Data Extraction Prompt
Extract structured data from unstructured text with consistent schemas and reliable parsing.
The Problem
Unstructured text — emails, logs, documents, support tickets — contains valuable data buried in natural language. Manual extraction is slow and error-prone. Regex fails on the variability of human writing. AI excels at understanding context and extracting structured data, but only if you define the output schema precisely and handle edge cases upfront.
The Prompt
Extract structured data from the following text. Return ONLY valid JSON matching the schema below.
SCHEMA:
{
"entities": [{
"field1": "string — [description and format rules]",
"field2": "string | null — [description, null if not found]",
"field3": "number — [description, unit, range]",
"confidence": "number — 0.0-1.0, how certain you are about this extraction"
}],
"unmatched": "string[] — any text that seems relevant but does not fit the schema"
}
EXTRACTION RULES:
- Extract ALL matching entities, not just the first one
- Use null for fields that are not present in the text, never guess
- Normalize dates to ISO 8601 format (YYYY-MM-DD)
- Normalize currencies to numeric values with currency code
- If a field is ambiguous, extract it AND set confidence below 0.7
- Include unmatched relevant text so nothing is silently lost
TEXT TO EXTRACT FROM:
"""
[paste your unstructured text here]
"""
Example Output
{
"entities": [
{
"company": "Acme Corp",
"contact_email": "jane@acme.com",
"deal_value": 45000,
"currency": "USD",
"close_date": "2026-06-15",
"stage": "negotiation",
"confidence": 0.95
},
{
"company": "TechStart GmbH",
"contact_email": null,
"deal_value": 12000,
"currency": "EUR",
"close_date": "2026-07-01",
"stage": "proposal",
"confidence": 0.82
}
],
"unmatched": ["mentioned possible partnership with DataFlow but no deal details provided"]
}
When to Use
Use data extraction prompts for processing emails into CRM entries, parsing log files into structured incidents, converting free-text reports into database records, or any workflow where unstructured input needs to become structured output.
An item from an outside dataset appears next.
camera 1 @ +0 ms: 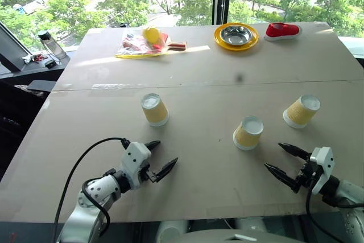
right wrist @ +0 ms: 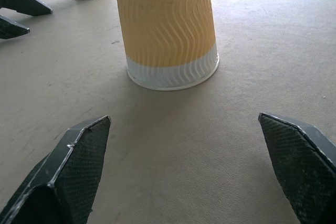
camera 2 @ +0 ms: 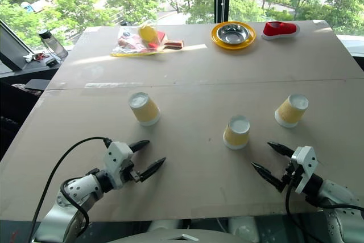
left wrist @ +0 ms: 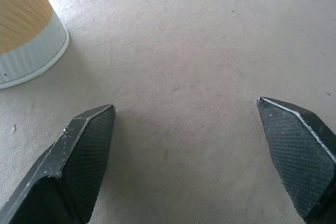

It replaces hours of manual data entry with seconds of AI processing.
Pro Tips
- Include a confidence score — this lets you auto-accept high-confidence extractions and flag low-confidence ones for human review.
- Add an “unmatched” field — text that does not fit your schema should not be silently dropped; capture it for review.
- Provide normalization rules — “convert all dates to ISO 8601” prevents format inconsistency across extractions.
- Test with messy real data — the model handles clean text well; test with abbreviations, typos, and incomplete entries to validate robustness.